Material for the task >>

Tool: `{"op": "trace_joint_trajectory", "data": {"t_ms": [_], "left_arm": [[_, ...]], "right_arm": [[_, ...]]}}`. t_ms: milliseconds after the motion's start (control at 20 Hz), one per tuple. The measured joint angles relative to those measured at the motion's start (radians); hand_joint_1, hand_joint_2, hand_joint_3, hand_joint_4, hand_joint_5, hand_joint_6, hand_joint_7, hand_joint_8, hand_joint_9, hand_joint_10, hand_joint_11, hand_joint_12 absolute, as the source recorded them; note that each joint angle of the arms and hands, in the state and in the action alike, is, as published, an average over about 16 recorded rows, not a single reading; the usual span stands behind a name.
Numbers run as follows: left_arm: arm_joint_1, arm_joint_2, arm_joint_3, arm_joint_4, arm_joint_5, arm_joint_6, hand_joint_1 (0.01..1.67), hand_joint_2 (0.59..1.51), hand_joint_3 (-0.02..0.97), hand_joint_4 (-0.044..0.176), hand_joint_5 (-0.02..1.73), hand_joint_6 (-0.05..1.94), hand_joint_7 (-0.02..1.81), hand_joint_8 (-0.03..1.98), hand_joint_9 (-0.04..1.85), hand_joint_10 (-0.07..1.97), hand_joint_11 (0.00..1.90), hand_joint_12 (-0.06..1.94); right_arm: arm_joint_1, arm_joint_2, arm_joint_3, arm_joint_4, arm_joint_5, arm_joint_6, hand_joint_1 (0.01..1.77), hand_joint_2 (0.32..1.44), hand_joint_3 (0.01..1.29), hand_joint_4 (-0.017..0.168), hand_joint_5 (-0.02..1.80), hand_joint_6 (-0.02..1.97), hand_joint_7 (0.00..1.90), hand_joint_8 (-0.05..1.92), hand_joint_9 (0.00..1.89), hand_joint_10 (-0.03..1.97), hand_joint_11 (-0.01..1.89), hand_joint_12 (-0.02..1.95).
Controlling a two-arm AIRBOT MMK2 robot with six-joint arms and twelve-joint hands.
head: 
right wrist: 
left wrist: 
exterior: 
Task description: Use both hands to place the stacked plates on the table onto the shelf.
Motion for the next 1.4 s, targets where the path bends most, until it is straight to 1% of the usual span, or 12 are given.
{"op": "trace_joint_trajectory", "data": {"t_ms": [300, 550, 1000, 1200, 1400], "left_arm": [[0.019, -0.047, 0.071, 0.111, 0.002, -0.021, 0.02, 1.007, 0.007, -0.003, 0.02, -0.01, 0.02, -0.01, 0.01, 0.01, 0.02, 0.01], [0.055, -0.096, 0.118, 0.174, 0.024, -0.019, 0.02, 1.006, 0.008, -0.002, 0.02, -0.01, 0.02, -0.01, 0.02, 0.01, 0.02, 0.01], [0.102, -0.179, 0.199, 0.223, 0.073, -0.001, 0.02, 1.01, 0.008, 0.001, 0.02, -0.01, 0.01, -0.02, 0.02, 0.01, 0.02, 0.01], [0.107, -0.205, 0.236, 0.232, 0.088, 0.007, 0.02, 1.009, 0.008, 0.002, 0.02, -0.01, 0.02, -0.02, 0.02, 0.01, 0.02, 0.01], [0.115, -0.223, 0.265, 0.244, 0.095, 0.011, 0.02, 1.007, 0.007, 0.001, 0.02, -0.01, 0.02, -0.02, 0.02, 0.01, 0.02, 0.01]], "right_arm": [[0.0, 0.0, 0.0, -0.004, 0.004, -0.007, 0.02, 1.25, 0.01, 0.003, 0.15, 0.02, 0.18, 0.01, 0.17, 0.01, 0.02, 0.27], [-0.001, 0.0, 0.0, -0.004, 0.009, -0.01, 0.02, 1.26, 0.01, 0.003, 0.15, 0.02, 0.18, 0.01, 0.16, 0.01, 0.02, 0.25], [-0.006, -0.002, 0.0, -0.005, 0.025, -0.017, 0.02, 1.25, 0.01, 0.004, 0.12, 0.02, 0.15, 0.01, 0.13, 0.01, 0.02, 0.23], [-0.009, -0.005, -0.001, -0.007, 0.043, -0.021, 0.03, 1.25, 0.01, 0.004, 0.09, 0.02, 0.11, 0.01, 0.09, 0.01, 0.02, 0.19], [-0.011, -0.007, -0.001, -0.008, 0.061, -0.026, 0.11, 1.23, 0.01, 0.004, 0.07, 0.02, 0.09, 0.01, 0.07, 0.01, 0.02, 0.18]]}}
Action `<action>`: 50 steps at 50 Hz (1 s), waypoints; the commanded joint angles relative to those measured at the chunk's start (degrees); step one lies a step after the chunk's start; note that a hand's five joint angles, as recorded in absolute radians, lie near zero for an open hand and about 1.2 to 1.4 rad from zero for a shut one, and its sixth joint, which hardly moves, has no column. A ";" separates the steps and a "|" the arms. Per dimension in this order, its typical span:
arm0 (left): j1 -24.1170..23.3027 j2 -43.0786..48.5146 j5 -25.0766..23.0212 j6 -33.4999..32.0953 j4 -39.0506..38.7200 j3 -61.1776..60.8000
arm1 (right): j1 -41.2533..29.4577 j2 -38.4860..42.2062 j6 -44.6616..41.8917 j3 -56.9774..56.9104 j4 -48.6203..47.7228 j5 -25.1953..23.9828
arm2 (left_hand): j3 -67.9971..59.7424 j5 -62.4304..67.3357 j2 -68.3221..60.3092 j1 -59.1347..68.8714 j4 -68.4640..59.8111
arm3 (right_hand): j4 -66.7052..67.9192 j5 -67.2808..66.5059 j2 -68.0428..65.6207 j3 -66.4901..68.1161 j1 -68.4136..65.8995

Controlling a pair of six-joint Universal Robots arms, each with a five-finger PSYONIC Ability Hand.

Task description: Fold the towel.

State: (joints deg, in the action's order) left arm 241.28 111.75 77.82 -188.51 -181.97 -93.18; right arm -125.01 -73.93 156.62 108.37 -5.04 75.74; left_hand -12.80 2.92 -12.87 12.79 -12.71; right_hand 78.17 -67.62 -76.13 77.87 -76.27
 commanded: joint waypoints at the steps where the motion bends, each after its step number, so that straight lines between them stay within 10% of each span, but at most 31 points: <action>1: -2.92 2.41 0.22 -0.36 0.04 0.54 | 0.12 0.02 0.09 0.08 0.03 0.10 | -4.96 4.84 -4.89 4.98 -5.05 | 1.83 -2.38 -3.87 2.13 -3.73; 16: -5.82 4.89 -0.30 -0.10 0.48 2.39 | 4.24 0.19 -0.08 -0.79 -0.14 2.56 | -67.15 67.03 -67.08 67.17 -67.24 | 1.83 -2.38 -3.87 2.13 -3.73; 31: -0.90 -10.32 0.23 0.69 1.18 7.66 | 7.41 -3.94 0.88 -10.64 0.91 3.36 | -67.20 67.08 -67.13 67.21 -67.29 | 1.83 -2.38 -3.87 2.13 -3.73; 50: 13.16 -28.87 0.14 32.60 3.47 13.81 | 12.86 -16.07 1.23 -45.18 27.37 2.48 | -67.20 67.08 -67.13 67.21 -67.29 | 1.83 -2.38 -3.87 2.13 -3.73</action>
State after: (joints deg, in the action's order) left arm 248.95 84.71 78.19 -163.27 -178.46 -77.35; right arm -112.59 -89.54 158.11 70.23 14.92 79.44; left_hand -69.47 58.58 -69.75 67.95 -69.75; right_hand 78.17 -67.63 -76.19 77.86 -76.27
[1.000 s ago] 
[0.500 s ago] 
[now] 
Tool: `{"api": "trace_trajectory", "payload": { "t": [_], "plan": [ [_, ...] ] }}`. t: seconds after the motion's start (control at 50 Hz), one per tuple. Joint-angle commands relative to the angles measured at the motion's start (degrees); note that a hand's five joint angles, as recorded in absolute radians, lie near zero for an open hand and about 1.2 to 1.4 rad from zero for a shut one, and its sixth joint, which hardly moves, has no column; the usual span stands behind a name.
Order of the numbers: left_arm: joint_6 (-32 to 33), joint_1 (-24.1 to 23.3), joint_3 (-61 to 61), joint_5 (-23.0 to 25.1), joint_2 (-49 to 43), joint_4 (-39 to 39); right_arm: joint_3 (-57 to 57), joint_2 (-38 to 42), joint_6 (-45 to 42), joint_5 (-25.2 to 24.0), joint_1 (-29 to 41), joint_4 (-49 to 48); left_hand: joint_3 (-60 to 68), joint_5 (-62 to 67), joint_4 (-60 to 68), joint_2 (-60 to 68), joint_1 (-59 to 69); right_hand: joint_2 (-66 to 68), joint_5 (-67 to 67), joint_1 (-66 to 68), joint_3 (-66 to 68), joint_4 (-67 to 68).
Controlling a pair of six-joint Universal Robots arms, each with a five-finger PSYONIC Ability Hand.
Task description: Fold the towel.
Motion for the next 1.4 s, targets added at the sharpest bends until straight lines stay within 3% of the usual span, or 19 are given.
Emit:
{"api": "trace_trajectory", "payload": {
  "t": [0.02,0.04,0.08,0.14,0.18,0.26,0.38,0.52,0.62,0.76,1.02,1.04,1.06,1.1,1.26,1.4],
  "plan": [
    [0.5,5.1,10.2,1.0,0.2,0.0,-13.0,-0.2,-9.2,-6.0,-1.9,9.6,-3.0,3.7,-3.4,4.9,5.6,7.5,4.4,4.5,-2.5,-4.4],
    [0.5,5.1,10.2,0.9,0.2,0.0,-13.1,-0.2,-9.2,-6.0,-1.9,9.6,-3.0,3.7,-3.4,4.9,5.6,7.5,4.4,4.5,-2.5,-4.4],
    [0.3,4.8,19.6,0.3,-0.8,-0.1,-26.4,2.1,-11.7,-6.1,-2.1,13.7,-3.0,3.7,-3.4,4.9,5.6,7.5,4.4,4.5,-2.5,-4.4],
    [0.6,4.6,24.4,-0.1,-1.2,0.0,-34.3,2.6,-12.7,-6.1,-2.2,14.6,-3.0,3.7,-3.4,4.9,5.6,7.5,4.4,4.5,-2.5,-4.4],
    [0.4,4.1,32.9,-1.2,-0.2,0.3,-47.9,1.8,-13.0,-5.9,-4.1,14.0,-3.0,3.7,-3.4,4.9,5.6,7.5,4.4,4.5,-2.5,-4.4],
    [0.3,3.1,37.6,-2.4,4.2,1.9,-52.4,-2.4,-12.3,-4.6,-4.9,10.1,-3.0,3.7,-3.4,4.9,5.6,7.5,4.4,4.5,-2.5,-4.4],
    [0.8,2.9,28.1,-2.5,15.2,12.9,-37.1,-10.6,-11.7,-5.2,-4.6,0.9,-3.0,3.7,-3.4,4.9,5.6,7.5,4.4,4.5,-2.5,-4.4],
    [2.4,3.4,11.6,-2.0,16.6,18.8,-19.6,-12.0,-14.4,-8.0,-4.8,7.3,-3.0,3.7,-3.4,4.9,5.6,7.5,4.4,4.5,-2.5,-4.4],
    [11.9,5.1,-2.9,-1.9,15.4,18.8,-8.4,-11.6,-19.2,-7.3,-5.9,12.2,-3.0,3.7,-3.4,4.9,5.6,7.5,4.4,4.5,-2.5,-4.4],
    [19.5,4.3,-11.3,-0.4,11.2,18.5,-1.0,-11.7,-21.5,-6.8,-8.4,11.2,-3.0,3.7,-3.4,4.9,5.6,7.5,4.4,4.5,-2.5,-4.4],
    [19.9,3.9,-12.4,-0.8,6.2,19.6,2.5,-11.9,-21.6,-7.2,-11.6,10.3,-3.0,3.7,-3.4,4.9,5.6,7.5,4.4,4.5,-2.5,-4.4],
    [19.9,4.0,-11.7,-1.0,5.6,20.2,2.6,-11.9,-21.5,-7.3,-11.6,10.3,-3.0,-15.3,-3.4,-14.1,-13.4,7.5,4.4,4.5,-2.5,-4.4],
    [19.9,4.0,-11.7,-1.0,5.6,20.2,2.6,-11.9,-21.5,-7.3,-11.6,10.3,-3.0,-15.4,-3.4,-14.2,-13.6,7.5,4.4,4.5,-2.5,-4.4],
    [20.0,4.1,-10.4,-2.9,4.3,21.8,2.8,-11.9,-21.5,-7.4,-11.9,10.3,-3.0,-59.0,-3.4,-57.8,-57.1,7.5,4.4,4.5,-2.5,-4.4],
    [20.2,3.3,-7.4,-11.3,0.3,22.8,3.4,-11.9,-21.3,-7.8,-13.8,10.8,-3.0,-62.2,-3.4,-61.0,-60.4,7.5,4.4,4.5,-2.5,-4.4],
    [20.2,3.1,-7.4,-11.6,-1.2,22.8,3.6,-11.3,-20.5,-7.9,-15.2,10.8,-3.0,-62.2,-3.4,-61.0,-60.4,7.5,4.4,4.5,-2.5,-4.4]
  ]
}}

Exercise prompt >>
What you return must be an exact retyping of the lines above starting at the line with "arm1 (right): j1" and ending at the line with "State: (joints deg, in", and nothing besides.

Answer to the problem >>
arm1 (right): j1 -41.2533..29.4577 j2 -38.4860..42.2062 j6 -44.6616..41.8917 j3 -56.9774..56.9104 j4 -48.6203..47.7228 j5 -25.1953..23.9828
arm2 (left_hand): j3 -67.9971..59.7424 j5 -62.4304..67.3357 j2 -68.3221..60.3092 j1 -59.1347..68.8714 j4 -68.4640..59.8111
arm3 (right_hand): j4 -66.7052..67.9192 j5 -67.2808..66.5059 j2 -68.0428..65.6207 j3 -66.4901..68.1161 j1 -68.4136..65.8995

Controlling a pair of six-joint Universal Robots arms, each with a five-finger PSYONIC Ability Hand.

Task description: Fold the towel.

State: (joints deg, in the action's order) left arm 241.28 111.75 77.82 -188.51 -181.97 -93.18; right arm -125.01 -73.93 156.62 108.37 -5.04 75.74; left_hand -12.80 2.92 -12.87 12.79 -12.71; right_hand 78.17 -67.62 -76.13 77.87 -76.27

This answer has been given in full.